What the exercise asks :: Only one stretch of the records below should be repeated. It starts with the line containing "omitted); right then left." and goes on through the line containing "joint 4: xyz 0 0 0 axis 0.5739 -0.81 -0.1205", exactly as written.

Items listed in a dataset
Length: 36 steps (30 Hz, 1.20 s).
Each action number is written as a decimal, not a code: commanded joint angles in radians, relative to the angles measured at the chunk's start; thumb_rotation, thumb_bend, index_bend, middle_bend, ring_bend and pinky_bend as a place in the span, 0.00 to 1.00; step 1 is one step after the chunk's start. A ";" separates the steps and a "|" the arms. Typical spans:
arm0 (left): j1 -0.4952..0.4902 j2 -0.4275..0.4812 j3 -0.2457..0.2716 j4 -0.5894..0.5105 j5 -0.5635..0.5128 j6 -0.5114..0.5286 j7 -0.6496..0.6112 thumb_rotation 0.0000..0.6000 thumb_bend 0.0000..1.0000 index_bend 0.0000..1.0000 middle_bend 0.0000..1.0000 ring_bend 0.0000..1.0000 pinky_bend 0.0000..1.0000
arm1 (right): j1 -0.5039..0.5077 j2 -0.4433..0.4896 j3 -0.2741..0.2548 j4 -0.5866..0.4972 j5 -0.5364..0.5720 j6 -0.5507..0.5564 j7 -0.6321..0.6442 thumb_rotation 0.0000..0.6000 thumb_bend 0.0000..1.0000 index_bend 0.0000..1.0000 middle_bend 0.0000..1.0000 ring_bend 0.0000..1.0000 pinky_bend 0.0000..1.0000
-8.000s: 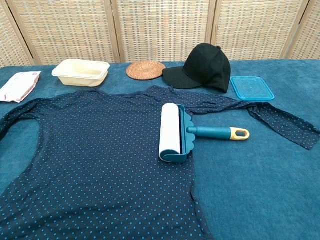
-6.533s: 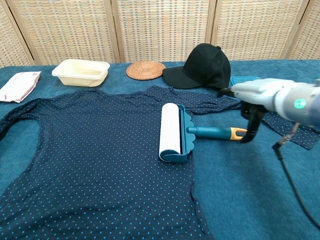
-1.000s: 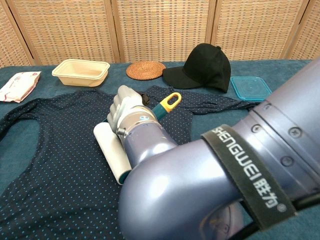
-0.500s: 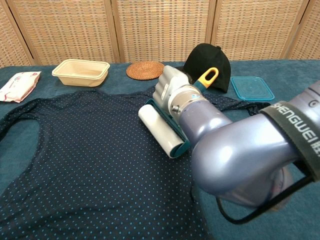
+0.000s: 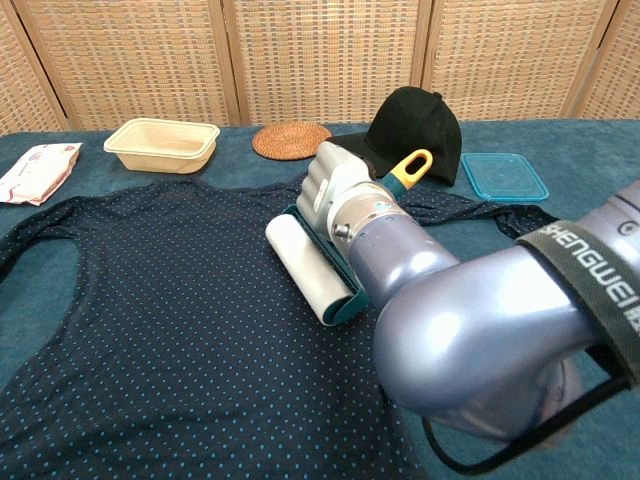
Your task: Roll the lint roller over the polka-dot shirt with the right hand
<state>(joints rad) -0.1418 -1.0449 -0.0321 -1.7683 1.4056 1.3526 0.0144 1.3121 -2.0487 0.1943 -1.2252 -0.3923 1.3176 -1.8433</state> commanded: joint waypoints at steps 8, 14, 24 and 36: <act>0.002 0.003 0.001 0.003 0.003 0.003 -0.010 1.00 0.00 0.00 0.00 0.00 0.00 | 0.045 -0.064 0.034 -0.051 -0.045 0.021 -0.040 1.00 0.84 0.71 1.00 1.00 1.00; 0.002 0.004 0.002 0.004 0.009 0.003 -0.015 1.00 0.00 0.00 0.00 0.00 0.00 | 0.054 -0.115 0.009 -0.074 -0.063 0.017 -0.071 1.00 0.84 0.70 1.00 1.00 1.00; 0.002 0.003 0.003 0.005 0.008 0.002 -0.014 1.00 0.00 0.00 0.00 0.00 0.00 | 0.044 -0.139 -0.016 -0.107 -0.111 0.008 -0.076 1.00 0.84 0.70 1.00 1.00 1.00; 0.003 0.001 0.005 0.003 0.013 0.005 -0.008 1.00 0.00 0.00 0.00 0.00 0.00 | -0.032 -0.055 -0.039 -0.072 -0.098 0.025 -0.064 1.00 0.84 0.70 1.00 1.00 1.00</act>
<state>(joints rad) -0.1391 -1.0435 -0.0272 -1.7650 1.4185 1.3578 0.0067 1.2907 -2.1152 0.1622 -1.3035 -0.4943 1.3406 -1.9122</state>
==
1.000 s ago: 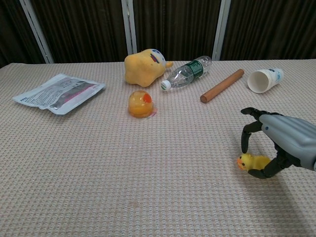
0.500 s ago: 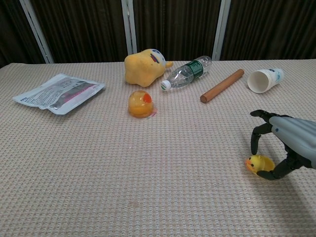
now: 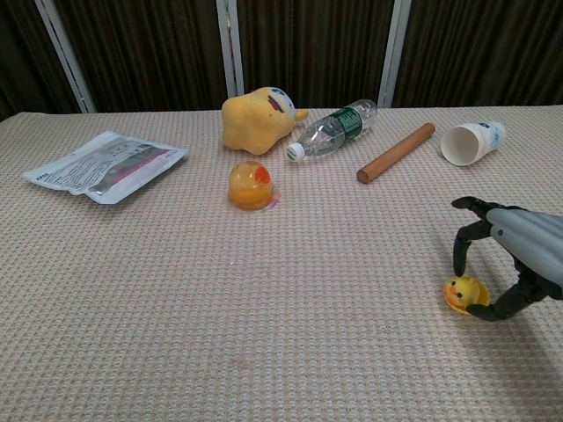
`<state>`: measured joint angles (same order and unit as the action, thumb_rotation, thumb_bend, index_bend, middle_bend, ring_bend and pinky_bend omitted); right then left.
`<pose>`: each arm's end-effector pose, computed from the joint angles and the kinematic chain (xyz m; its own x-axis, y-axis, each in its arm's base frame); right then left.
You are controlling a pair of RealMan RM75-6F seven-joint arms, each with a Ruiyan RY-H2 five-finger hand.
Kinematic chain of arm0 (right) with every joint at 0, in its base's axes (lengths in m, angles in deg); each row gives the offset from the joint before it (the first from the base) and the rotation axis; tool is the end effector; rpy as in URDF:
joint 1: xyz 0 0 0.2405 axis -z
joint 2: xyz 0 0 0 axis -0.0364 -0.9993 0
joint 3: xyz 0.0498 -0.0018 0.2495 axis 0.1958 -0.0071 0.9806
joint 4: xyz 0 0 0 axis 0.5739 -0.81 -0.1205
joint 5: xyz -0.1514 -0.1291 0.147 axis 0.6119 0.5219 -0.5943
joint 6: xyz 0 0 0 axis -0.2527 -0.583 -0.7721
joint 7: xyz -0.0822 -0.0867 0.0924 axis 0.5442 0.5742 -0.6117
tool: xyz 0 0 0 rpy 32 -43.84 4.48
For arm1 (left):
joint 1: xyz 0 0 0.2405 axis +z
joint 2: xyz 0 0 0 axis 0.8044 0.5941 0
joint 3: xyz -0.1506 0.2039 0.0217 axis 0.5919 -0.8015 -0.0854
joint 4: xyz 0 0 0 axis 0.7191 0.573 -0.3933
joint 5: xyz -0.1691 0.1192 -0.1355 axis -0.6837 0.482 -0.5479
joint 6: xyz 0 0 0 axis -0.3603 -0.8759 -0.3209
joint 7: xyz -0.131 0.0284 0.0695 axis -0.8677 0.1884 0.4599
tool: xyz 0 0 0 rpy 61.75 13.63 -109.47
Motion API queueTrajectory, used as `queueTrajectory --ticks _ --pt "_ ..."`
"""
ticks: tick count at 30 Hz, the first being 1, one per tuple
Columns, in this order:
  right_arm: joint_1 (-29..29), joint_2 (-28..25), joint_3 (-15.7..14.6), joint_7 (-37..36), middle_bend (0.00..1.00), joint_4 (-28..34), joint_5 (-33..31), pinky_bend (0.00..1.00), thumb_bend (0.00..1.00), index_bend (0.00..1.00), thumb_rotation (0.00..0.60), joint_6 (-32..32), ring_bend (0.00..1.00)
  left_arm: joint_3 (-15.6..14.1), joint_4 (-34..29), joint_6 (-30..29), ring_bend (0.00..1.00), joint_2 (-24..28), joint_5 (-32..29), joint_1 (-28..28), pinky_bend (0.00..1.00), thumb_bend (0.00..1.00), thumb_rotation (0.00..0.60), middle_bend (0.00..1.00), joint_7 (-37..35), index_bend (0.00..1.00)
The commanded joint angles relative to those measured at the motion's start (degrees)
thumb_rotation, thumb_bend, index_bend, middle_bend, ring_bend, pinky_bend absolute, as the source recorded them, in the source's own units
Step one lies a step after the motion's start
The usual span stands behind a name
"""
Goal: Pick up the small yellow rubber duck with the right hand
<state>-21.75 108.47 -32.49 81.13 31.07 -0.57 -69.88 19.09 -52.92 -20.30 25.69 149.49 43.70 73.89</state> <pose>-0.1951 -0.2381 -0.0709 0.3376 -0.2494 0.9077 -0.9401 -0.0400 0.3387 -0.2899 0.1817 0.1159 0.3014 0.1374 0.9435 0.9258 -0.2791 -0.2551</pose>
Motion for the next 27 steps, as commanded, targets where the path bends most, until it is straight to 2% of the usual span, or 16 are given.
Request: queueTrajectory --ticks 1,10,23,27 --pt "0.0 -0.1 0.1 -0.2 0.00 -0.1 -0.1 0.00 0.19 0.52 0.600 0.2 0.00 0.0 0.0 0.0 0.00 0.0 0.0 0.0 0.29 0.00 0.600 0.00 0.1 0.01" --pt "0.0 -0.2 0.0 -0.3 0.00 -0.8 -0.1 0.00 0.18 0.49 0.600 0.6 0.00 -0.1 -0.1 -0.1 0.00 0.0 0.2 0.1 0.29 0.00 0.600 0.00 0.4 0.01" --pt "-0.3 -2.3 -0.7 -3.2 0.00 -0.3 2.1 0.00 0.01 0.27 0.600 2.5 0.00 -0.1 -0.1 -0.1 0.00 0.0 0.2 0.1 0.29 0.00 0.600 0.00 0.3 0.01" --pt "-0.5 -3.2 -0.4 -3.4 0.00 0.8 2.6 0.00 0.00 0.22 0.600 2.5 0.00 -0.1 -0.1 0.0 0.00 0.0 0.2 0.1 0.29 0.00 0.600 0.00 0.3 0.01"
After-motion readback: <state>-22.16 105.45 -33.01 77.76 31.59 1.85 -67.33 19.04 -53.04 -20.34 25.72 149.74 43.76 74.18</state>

Completed task ::
`<state>`: measured joint angles (same order and unit as the action, thumb_rotation, thumb_bend, index_bend, middle_bend, ring_bend and pinky_bend omitted); right then left.
`<pose>`: each arm's end-effector pose, computed from the joint angles and the kinematic chain (xyz m; its own x-axis, y-axis, each in its arm's base frame); right then left.
You are controlling a pair of RealMan RM75-6F seven-joint arms, each with a Ruiyan RY-H2 five-finger hand.
Kinematic chain of arm0 (right) with every joint at 0, in its base's axes (lengths in m, angles in deg); each row gives the offset from the joint before it (the first from the base) and the rotation axis; tool is the end effector; rpy as in URDF:
joint 1: xyz 0 0 0.2405 axis -z
joint 2: xyz 0 0 0 axis -0.0364 -0.9993 0
joint 3: xyz 0.0498 -0.0018 0.2495 axis 0.1958 -0.0071 0.9806
joint 4: xyz 0 0 0 axis 0.5739 -0.81 -0.1205

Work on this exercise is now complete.